What to do: Work out how many lines in the entries contain the string "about", and give nothing but that number.

══ Records ══

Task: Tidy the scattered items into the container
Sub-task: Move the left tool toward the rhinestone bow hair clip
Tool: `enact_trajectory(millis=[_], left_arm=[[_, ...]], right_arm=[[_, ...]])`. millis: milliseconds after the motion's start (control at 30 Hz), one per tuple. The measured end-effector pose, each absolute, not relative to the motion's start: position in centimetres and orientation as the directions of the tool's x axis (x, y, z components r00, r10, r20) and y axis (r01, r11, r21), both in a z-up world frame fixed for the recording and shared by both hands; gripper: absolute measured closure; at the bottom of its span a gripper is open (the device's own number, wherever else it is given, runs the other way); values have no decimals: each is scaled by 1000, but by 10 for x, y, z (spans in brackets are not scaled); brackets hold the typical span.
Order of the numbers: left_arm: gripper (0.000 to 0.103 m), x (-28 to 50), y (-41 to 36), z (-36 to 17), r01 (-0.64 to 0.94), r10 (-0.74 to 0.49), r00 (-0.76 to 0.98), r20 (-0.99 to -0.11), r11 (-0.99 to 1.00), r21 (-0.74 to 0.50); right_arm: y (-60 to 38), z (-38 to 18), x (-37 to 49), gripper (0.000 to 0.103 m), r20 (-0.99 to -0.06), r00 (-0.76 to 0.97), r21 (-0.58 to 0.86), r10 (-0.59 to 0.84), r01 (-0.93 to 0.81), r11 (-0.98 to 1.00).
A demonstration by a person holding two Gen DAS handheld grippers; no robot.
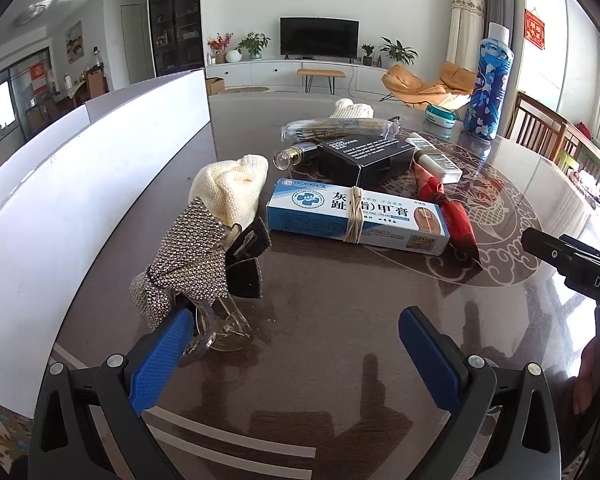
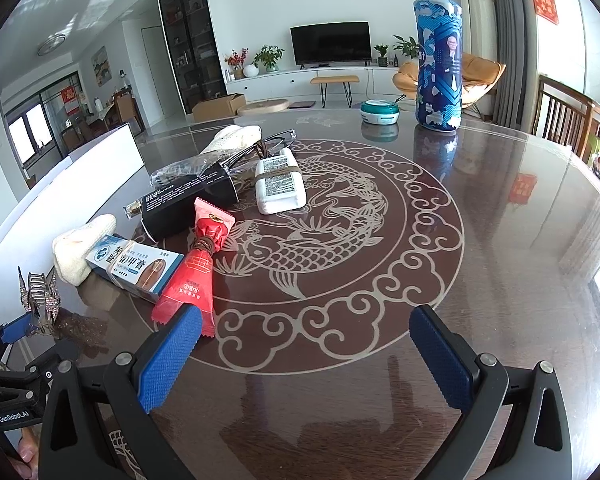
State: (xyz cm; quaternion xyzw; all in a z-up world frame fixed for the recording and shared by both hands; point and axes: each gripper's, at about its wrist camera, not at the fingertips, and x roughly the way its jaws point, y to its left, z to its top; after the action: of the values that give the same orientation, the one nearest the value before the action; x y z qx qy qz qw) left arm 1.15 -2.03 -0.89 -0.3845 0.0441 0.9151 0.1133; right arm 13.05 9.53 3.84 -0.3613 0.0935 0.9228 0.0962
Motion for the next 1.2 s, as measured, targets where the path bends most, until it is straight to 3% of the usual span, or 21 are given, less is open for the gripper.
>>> enact_trajectory(millis=[167,400,600,767,1200], left_arm=[[0,14,-46,5,-218,220,-702,-677,-972,-90],[0,2,-74,-3,-176,280,-657,-700,-960,-218],[0,1,-63,-9,-207,305,-632,-712,-952,-224],[0,-14,-46,-12,-208,240,-640,-729,-969,-137],[0,-48,-47,-28,-203,227,-565,-793,-970,-133]], right_arm=[[96,37,128,0,-692,-715,108,105,-246,-963],[98,36,128,0,-693,-714,115,99,-246,-962],[99,36,129,0,-693,-715,124,95,-247,-961],[99,36,128,0,-694,-714,126,90,-244,-962],[98,34,125,0,-706,-703,121,87,-241,-963]])
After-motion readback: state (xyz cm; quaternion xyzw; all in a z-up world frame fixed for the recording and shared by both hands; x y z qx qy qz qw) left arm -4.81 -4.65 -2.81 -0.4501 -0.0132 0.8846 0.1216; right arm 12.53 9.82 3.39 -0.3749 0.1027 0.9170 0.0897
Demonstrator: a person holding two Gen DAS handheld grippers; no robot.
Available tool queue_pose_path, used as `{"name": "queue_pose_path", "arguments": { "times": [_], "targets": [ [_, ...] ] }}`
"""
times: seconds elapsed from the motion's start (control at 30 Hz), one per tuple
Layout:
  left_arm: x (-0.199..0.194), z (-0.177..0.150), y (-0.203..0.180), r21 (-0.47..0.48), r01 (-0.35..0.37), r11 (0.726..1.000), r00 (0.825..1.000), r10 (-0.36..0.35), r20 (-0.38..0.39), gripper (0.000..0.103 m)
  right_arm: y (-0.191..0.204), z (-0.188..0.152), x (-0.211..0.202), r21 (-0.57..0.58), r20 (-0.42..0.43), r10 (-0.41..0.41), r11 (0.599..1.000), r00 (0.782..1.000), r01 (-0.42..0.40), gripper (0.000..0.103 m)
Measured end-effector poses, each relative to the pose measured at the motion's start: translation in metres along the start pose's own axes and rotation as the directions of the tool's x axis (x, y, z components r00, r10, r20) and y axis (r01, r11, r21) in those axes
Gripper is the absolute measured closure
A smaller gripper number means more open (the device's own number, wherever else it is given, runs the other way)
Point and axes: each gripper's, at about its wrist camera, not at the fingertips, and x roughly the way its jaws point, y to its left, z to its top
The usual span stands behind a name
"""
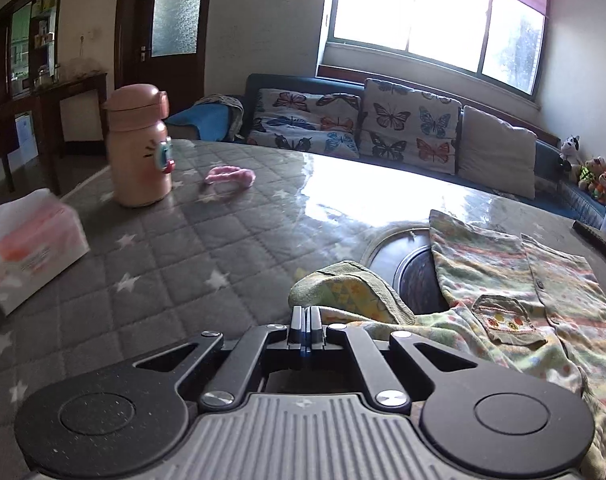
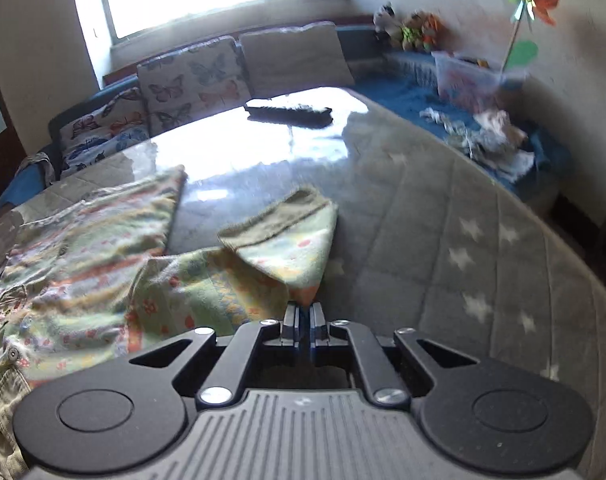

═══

Output for this task: 2